» Problem:
The lines to copy from the listing below are those that contain the string "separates".

» Task data:
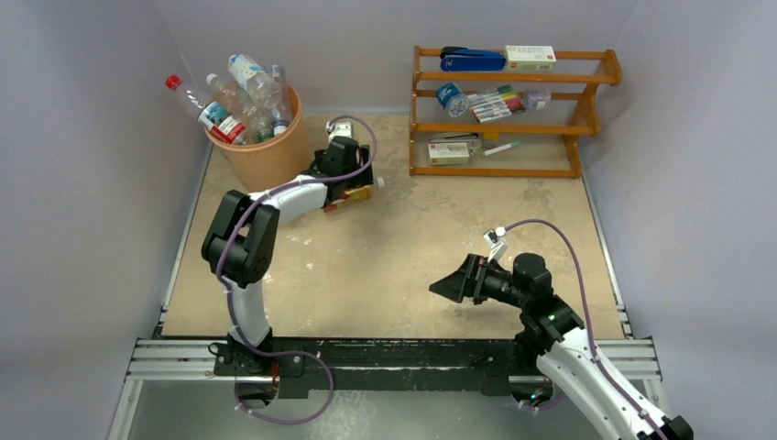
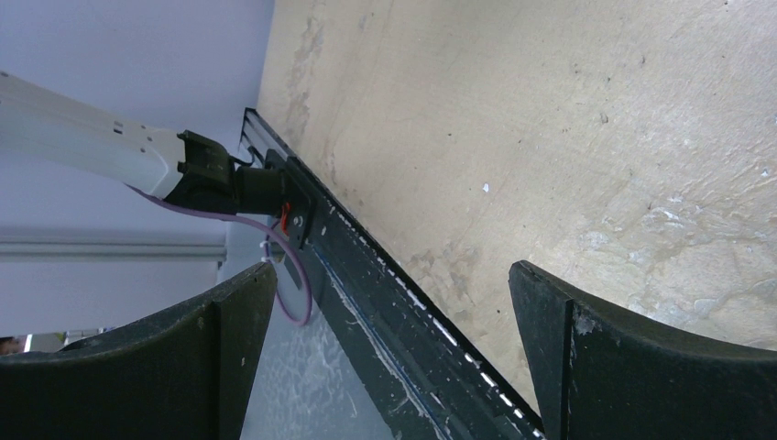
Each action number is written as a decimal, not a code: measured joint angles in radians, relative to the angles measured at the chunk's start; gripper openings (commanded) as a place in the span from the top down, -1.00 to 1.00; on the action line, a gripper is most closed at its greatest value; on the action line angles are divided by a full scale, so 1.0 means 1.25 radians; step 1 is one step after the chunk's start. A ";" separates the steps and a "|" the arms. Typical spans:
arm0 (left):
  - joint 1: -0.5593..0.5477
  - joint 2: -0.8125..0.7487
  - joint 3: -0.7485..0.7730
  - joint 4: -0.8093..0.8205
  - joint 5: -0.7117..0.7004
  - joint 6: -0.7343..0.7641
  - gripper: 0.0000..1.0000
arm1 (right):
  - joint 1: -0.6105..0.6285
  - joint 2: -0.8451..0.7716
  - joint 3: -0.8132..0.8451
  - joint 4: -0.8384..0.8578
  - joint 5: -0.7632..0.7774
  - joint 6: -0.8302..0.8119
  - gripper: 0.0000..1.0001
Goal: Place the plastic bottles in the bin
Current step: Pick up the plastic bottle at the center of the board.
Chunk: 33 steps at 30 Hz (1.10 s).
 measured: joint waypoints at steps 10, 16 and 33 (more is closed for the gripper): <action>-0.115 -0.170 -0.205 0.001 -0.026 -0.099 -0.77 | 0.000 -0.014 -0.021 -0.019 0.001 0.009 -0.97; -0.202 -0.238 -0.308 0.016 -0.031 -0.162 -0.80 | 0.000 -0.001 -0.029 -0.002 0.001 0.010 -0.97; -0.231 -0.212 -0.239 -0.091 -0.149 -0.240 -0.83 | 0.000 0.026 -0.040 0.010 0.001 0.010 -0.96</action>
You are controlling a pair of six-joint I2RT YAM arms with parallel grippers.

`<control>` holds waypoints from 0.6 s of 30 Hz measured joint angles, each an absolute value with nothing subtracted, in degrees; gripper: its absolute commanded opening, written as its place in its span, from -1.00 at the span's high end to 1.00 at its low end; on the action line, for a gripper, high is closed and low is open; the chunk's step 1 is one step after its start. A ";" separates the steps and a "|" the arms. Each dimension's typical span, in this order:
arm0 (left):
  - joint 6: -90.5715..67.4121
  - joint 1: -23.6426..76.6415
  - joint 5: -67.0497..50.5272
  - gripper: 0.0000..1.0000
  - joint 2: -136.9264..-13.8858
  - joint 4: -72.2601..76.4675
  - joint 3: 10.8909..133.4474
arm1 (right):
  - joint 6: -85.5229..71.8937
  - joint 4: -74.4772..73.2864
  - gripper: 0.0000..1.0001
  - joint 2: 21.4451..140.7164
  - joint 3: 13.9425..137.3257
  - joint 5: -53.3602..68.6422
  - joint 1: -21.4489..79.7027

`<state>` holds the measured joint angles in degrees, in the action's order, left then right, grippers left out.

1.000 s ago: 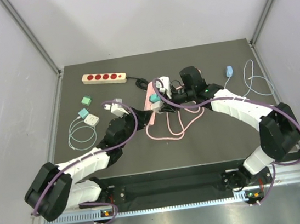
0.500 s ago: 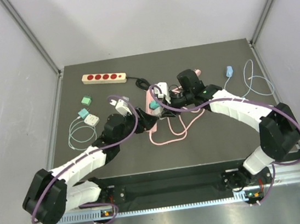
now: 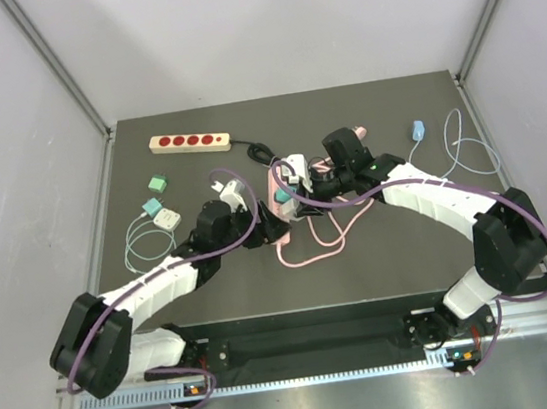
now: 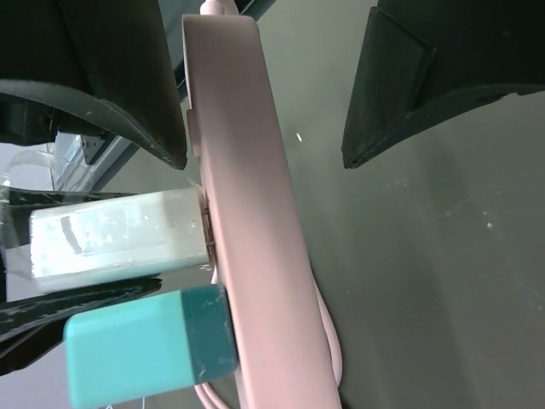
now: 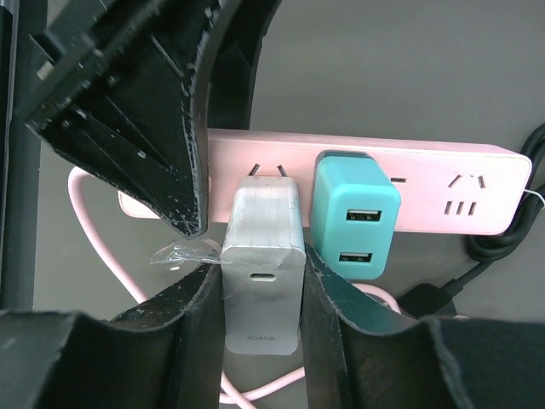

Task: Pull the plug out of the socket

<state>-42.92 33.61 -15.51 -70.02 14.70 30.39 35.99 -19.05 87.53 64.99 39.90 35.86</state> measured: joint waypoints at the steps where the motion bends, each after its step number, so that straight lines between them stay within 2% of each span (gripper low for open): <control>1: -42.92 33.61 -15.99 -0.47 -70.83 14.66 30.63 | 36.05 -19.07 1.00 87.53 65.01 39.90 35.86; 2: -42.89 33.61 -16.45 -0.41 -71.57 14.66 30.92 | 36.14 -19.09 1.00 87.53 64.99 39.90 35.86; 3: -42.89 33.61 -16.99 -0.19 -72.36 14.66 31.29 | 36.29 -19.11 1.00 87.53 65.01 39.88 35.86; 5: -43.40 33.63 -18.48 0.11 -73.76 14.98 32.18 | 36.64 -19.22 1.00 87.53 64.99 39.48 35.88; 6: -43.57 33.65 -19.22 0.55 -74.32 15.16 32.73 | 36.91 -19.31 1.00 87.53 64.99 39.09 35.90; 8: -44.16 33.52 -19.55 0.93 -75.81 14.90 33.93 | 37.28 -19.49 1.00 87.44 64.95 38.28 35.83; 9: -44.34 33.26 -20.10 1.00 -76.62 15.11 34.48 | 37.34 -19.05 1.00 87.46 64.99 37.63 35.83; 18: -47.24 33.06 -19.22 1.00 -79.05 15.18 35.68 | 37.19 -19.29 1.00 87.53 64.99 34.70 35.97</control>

» Reply to the exercise:
Each action number is written as a decimal, not a code: measured joint angles in radians, relative to the angles measured at the chunk's start; gripper openings (commanded) as a place in the span from the top down, -1.00 to 1.00; on the action line, a gripper is most closed at its greatest value; on the action line angles are divided by a full scale, so 1.0 means 1.25 radians; step 1 is one step after the chunk's start. A ";" separates the steps and a "|" the arms. Typical spans:
`<control>` holds waypoints from 0.6 s of 30 Hz measured joint angles, each an absolute value with nothing subtracted, in degrees; gripper: its absolute commanded opening, written as its place in its span, from -1.00 at the span's high end to 1.00 at its low end; on the action line, for a gripper, high is closed and low is open; the chunk's step 1 is one step after its start. A ";" separates the steps and a "|" the arms. Each dimension's typical span, in this order:

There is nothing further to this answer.